How Haptik Uses Auto-correct To Improve User Experience

How Haptik Uses Auto-correct To Improve User Experience

There’s an old saying that goes, “You only get one chance to make a first impression.” And more often than not, that impression lasts. For a messaging app like Haptik, that first impression comes in the form of a text message from an assistant. Which is why spelling, punctuation, and grammatical mistakes can ruin the user experience.

 

While autocorrect can be useful in preventing embarrassing mistakes, it is not always right. On Wednesday, February 29, 2012, a high school student in Gainesville, Georgia, tried to send a friend a text with the message “gunna be at west hall today.” The Autocorrect feature on this student’s iPhone changed it to “gunman.” Making it worse, it was sent to the wrong number, and that put two Georgia schools on lockdown. At Haptik, we acknowledge the challenges and consequences that develop from the use of Autocorrect technologies.

 

In an ideal scenario, Autocorrect would consistently and correctly distinguish between what we actually type and what we intend to type with little to no user intervention. However, this utopian world is not the one we live in. Assistants at Haptik cater to millions of queries belonging to multiple domains. In today’s fast paced social world, simple mistakes spread like wildfire, especially if they are typo’s. And to prevent any such disaster, we use a combination of Autocorrect techniques.

 

We have created our own dictionary of commonly misspelled words. Our internal chat tool autocorrects misspelled words in real time before the message is sent. The front-end autocorrects the misspelled words and then sends it to the back-end for further correction.
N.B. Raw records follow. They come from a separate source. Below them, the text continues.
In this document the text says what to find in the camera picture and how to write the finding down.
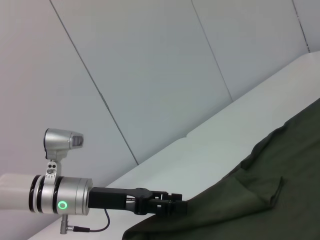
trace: cloth fold
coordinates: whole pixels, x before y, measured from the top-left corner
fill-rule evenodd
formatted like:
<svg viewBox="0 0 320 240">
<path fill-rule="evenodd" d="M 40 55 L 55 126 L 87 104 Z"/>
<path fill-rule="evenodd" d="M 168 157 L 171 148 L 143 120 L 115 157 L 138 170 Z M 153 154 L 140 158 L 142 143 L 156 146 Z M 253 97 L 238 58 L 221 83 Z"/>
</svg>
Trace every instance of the cloth fold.
<svg viewBox="0 0 320 240">
<path fill-rule="evenodd" d="M 127 230 L 123 239 L 135 239 L 141 233 L 190 230 L 268 210 L 275 205 L 282 185 L 282 177 L 261 178 L 240 169 L 190 199 L 186 216 L 154 215 Z"/>
</svg>

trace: white table surface
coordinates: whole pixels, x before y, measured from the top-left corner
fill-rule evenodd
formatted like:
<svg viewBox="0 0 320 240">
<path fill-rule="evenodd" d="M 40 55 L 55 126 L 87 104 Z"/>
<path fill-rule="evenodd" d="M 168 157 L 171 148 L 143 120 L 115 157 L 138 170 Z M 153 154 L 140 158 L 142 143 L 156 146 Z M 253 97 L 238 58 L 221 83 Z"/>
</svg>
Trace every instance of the white table surface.
<svg viewBox="0 0 320 240">
<path fill-rule="evenodd" d="M 208 121 L 137 166 L 108 187 L 147 188 L 183 194 L 188 200 L 215 184 L 250 154 L 256 143 L 320 98 L 320 52 L 308 53 L 261 83 Z M 111 224 L 100 233 L 60 235 L 60 220 L 31 240 L 120 240 L 147 216 L 109 210 Z M 69 216 L 69 224 L 100 229 L 102 209 Z"/>
</svg>

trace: silver camera
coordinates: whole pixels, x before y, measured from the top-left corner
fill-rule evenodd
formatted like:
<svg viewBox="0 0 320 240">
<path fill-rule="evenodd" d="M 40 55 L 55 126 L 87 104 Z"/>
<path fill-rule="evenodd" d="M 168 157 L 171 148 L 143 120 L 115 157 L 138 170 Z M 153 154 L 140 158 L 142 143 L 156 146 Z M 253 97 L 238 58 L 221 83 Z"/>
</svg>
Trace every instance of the silver camera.
<svg viewBox="0 0 320 240">
<path fill-rule="evenodd" d="M 71 149 L 82 148 L 84 136 L 81 133 L 48 128 L 43 138 L 45 158 L 52 161 L 60 161 L 65 158 Z"/>
</svg>

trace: black ring band
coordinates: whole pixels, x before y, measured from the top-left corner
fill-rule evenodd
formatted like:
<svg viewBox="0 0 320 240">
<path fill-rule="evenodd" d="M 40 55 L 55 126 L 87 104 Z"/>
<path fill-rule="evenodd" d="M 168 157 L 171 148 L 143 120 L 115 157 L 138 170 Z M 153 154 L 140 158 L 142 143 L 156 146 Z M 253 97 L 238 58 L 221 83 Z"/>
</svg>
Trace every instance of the black ring band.
<svg viewBox="0 0 320 240">
<path fill-rule="evenodd" d="M 57 210 L 58 190 L 63 178 L 64 178 L 63 176 L 59 176 L 54 185 L 53 197 L 52 197 L 52 210 L 55 214 L 58 214 L 58 210 Z"/>
<path fill-rule="evenodd" d="M 38 188 L 38 195 L 36 196 L 36 208 L 38 209 L 39 213 L 43 213 L 42 207 L 41 207 L 41 198 L 42 198 L 42 189 L 44 188 L 45 178 L 46 176 L 43 176 L 43 178 L 41 179 L 39 188 Z"/>
<path fill-rule="evenodd" d="M 34 200 L 34 193 L 35 193 L 35 186 L 36 186 L 37 180 L 40 176 L 41 175 L 37 175 L 34 177 L 32 183 L 31 183 L 30 192 L 29 192 L 29 209 L 33 213 L 35 212 L 34 201 L 33 201 Z"/>
</svg>

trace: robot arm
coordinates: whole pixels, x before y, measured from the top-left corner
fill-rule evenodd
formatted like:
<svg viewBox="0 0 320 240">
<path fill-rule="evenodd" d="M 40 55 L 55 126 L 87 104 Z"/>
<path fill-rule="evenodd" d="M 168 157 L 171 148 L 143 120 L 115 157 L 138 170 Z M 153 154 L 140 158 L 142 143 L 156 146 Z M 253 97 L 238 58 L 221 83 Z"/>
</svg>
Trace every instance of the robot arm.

In the back-end, we use LanguageTool to autocorrect punctuation and grammatical mistakes.

 

LanguageTool is an Open Source Java based grammar-checker for English, French, German, Polish, Romanian, and more than 20 other languages. It takes a text and returns a list of possible errors. To detect errors, each word of the text is assigned its part-of-speech tag and each sentence is split into chunks, e.g. noun phrases. Then the text is matched against all the checker’s pre-defined error rules. If a rule matches, the text is supposed to contain an error at the position of the match. The rules describe errors as patterns of words, part-of-speech tags and chunks. Each rule also includes an explanation of the error.

 

To improve the accuracy, we have disabled spell check rules (HUNSPELL_RULE, HUNSPELL_NO_SUGGEST_RULE, and MORFOLOGIK_RULE) in the LanguageTool. We have also created our own rules which are customized according to our use cases. We are using a Python wrapper for LanguageTool. We had to optimize it so that it takes less time to autocorrect. Earlier the Java server would restart whenever the function was called. We changed it so that the java server starts only when the function is called for the first time. The java server then runs continuously till our API server runs. Our version is available as a pip package (grammar-check).

 

Here’s the basics of how we do Autocorrect using the grammar-check package.

 

import grammar_check
def grammar_check(text):
tool = grammar_check.LanguageTool('en-GB')
matches = tool.check(text)
text = grammar_check.correct(text, matches)
return text

 

You can write your own grammar rules in 3 ways:

1) Java – You can extend LanguageTool’s Rule class and implement the match (AnalyzedSentence) method. If your rule doesn’t work on the sentence level, implement TextLevelRule instead.

 

2) XML – Most LanguageTool rules are contained in rules/xx/grammar.xml, whereas xx is a language code like en or de. In the source code, this folder will be found under languagetool-language-modules/xx/src/main/resources/org/languagetool/; the standalone GUI version contains them under org/languagetool/.
Here’s an example of a complete rule.

 
<rule>
<pattern>
<marker>
<token>this</token>
</marker>
<token postag="NNS"><exception postag="VBZ|NN|JJ.*" postag_regexp="yes"></exception><exception>data</exception></token>
<token><exception postag="NN|NNP|NN:.*" postag_regexp="yes"></exception></token>
</pattern>
<message>Did you mean <suggestion>these</suggestion>?</message>
<short>Grammatical problem</short>
<example type="correct">These errors are easy to fix.</example>
<example type="incorrect"><marker>This</marker> errors are easy to fix.</example>
<example correction="These" type="correct">This forms a sharp contract with...</example>
</rule>

 

3) Python – Create your own rules in python and apply that rule before correct() method of grammar_check is called.

 

It is good to see that LanguageTool community is actively contributing rules in more than 20 languages. To create your own pip package, read this documentation.

 

“One thing about open source is that even the failures contribute to the next thing that comes up. Unlike a company that could spend a million dollars in two years and fail and there’s nothing really to show for it, if you spend a million dollars on open source, you probably have something amazing that other people can build on.”